The self-healing part is what I keep thinking about. Writing tests is one problem, but the real grind is maintaining them after every refactor, and that's usually what causes teams to just give up on the test suite entirely. The "deep map" approach of tracking intended behavior rather than implementation details sounds like it could survive code changes better than traditional tests. The concern I'd have is the edge case where Blop quietly repairs a test that was actually catching a real bug. How do you distinguish between a test that broke because the product changed versus a test that broke because something is genuinely wrong?
Blop AI
@maylee_zhang That’s a great point, and honestly it’s something we noticed too. Self healing can’t just mean “make the test pass again” because then you risk hiding real failures. There’s also the agent reward hacking problem if the goal is just green tests, agents can create shallow tests that don’t really validate the feature.So for us, the key is that repairs should be anchored to expected behavior and remain reviewable. Blop should explain what changed and whether it looks like an intentional product change or a real regression not silently auto fix everything so the goal is assisted maintenance with guardrails, not blind auto fixing :)
How does Blop distinguish between an intentional product change and a bug ? I'd be curious to understand what signals it uses before deciding to repair a test automatically.
Blop AI
@craig_bennett1 The real answer is we don't let the runtime make that call at all, because it's the wrong place to make it. The runtime only ever recovers a locator, finding an element that moved. It never changes what a test expects. So a refactor that renames a button gets recovered quietly. A broken checkout flow fails loudly, because the expected outcome didn't happen and we never touch assertions. The "is this a real change or a bug" decision happens one level up, and a human is always in it. When something drifts, Blop opens a PR with the proposed update, the trace, and a diff, and you decide. We deliberately don't auto-merge anything. The signal we lean on is simple: did what you described still happen? If yes, it's structure that moved and we adapt the path. If no, that's a failure and it's yours to look at
Congrats! I wonder how does Blop ensure the generated test code matches your team's existing patterns and naming conventions?
Blop AI
@crystalmei Thank you! That’s actually something we’ve been working on quite a bit.
We added a knowledge base where teams can define their test patterns, naming conventions, helpers, and preferred structure. The agent also updates its memory as you use it, so it can learn from feedback and generated tests over time. The goal is for Blop’s tests to feel like they were written by the team, not dropped in by an external tool. We’re still looking at how we can improve this further.
Do you plan support for mobile/multi platform/cli products testing as well?
Blop AI
@wojtekszkutnik Hi! We’re currently working on mobile testing in the web app, as well as a Blop CLI that already powers our backend testing infrastructure. Soon, you’ll be able to use Blop directly from the CLI for your own workflows.
We also have an npm package available already @blopai/cli. We’re actively working on improving and publishing the documentation for it, so it’ll be much easier to get started soon.

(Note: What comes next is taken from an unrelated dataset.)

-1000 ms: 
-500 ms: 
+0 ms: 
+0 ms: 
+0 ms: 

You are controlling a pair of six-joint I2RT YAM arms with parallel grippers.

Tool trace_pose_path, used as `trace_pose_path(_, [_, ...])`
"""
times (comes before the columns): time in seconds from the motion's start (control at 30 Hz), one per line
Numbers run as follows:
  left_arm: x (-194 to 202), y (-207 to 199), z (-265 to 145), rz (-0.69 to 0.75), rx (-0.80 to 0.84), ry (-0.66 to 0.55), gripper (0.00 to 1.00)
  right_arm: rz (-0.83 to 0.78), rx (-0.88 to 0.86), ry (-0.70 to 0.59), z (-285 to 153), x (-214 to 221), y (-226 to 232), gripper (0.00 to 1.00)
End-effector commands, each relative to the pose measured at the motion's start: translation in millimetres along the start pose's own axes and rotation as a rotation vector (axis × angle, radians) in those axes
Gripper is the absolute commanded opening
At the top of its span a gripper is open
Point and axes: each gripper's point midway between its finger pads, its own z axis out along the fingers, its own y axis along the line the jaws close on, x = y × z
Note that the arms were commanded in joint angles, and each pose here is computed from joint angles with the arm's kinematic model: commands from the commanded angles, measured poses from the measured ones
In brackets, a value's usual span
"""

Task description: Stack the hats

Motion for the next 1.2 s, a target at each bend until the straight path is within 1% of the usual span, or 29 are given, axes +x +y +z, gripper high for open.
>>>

The locator-only healing is a clever constraint - it answers the regression-masking concern pretty cleanly. The harder problem I'd push on is spec drift: "user can sign up and check out" sounds stable but the flow itself evolves constantly in early-stage products. When checkout adds a promo code step, or signup adds phone verification, Blop's deep map of expected behavior is now wrong - but locators might still pass. Does Blop have a way to surface when the original description no longer matches what the product actually does, or does that gap just quietly accumulate until a real regression gets missed?